> _What this task involves_: A faithful, word-for-word copy of the data below is required, without pictures.
::: Given material :::
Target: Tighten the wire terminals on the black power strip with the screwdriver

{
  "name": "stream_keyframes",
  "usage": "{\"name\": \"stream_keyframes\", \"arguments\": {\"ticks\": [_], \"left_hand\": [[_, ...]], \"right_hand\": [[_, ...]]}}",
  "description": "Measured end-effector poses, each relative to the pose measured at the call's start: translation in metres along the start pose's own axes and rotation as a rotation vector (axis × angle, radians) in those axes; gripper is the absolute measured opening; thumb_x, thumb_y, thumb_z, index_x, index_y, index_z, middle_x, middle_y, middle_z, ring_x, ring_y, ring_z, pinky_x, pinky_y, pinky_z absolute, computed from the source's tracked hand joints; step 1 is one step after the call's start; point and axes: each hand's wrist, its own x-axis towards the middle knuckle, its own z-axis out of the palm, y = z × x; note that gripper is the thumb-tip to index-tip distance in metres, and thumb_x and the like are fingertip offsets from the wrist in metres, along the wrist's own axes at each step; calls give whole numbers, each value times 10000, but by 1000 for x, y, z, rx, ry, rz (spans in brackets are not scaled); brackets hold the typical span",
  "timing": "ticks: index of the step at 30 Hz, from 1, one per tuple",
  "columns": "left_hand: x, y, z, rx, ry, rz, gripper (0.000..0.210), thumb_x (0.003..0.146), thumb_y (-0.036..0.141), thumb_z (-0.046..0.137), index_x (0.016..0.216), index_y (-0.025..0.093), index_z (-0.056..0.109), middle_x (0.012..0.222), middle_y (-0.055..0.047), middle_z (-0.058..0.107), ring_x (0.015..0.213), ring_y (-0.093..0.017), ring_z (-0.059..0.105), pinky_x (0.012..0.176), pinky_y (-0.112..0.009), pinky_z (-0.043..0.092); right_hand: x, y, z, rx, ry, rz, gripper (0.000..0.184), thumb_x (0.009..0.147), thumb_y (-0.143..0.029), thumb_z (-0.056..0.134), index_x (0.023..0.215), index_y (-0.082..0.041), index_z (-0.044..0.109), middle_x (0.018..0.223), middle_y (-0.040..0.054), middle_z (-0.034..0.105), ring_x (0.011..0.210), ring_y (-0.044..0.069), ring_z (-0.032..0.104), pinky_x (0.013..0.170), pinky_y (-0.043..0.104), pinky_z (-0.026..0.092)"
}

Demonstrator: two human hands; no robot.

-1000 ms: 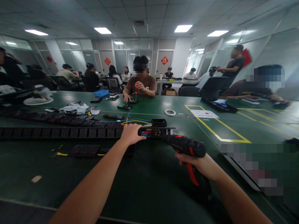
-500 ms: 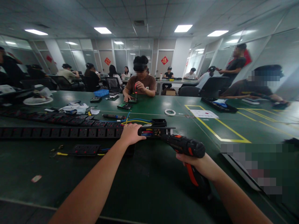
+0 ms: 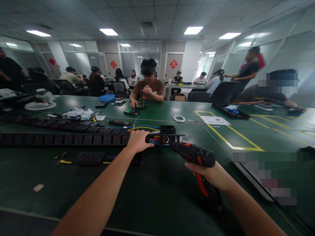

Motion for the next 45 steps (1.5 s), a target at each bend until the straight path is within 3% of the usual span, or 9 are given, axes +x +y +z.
{"name": "stream_keyframes", "arguments": {"ticks": [15,26,40,45], "left_hand": [[2,-2,5,-23,-1,1,751,791,773,682,1352,276,638,1341,-108,674,1240,-371,590,1026,-504,407],[0,0,0,-14,-12,-1,712,804,752,685,1342,286,642,1345,-105,673,1243,-371,588,1040,-500,398],[1,-2,3,-15,7,8,741,795,762,688,1350,273,641,1342,-102,679,1237,-363,596,1020,-498,415],[1,-1,1,-23,-7,-3,732,793,754,697,1350,282,642,1350,-105,670,1253,-381,584,1028,-503,406]], "right_hand": [[-1,1,0,-9,-9,55,353,788,-502,750,1002,-221,737,621,-22,609,596,205,565,628,350,483],[0,5,0,45,22,120,325,739,-515,784,770,-202,704,630,1,638,596,194,570,591,329,456],[-2,-2,1,35,15,79,291,747,-484,774,854,-220,718,622,-16,607,640,218,591,658,355,488],[0,1,0,33,23,40,237,749,-457,780,748,-233,703,661,8,628,745,257,629,725,386,517]]}}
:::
> _Solution to the problem_:
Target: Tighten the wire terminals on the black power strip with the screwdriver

{
  "name": "stream_keyframes",
  "usage": "{\"name\": \"stream_keyframes\", \"arguments\": {\"ticks\": [_], \"left_hand\": [[_, ...]], \"right_hand\": [[_, ...]]}}",
  "description": "Measured end-effector poses, each relative to the pose measured at the call's start: translation in metres along the start pose's own axes and rotation as a rotation vector (axis × angle, radians) in those axes; gripper is the absolute measured opening; thumb_x, thumb_y, thumb_z, index_x, index_y, index_z, middle_x, middle_y, middle_z, ring_x, ring_y, ring_z, pinky_x, pinky_y, pinky_z absolute, computed from the source's tracked hand joints; step 1 is one step after the call's start; point and axes: each hand's wrist, its own x-axis towards the middle knuckle, its own z-axis out of the palm, y = z × x; note that gripper is the thumb-tip to index-tip distance in metres, and thumb_x and the like are fingertip offsets from the wrist in metres, along the wrist's own axes at each step; calls give whole numbers, each value times 10000, but by 1000 for x, y, z, rx, ry, rz (spans in brackets are not scaled); brackets hold the typical span",
  "timing": "ticks: index of the step at 30 Hz, from 1, one per tuple",
  "columns": "left_hand: x, y, z, rx, ry, rz, gripper (0.000..0.210), thumb_x (0.003..0.146), thumb_y (-0.036..0.141), thumb_z (-0.046..0.137), index_x (0.016..0.216), index_y (-0.025..0.093), index_z (-0.056..0.109), middle_x (0.012..0.222), middle_y (-0.055..0.047), middle_z (-0.058..0.107), ring_x (0.015..0.213), ring_y (-0.093..0.017), ring_z (-0.059..0.105), pinky_x (0.012..0.176), pinky_y (-0.112..0.009), pinky_z (-0.043..0.092); right_hand: x, y, z, rx, ry, rz, gripper (0.000..0.184), thumb_x (0.009..0.147), thumb_y (-0.143..0.029), thumb_z (-0.056..0.134), index_x (0.023..0.215), index_y (-0.082..0.041), index_z (-0.044..0.109), middle_x (0.018..0.223), middle_y (-0.040..0.054), middle_z (-0.034..0.105), ring_x (0.011..0.210), ring_y (-0.044..0.069), ring_z (-0.032..0.104), pinky_x (0.013..0.170), pinky_y (-0.043..0.104), pinky_z (-0.026..0.092)"
}

Demonstrator: two human hands; no robot.

-1000 ms: 
-500 ms: 
+0 ms: 

Motion for the next 45 steps (1.5 s), a target at each bend until the straight path is within 3% of the usual span, or 9 are given, axes +x +y +z.
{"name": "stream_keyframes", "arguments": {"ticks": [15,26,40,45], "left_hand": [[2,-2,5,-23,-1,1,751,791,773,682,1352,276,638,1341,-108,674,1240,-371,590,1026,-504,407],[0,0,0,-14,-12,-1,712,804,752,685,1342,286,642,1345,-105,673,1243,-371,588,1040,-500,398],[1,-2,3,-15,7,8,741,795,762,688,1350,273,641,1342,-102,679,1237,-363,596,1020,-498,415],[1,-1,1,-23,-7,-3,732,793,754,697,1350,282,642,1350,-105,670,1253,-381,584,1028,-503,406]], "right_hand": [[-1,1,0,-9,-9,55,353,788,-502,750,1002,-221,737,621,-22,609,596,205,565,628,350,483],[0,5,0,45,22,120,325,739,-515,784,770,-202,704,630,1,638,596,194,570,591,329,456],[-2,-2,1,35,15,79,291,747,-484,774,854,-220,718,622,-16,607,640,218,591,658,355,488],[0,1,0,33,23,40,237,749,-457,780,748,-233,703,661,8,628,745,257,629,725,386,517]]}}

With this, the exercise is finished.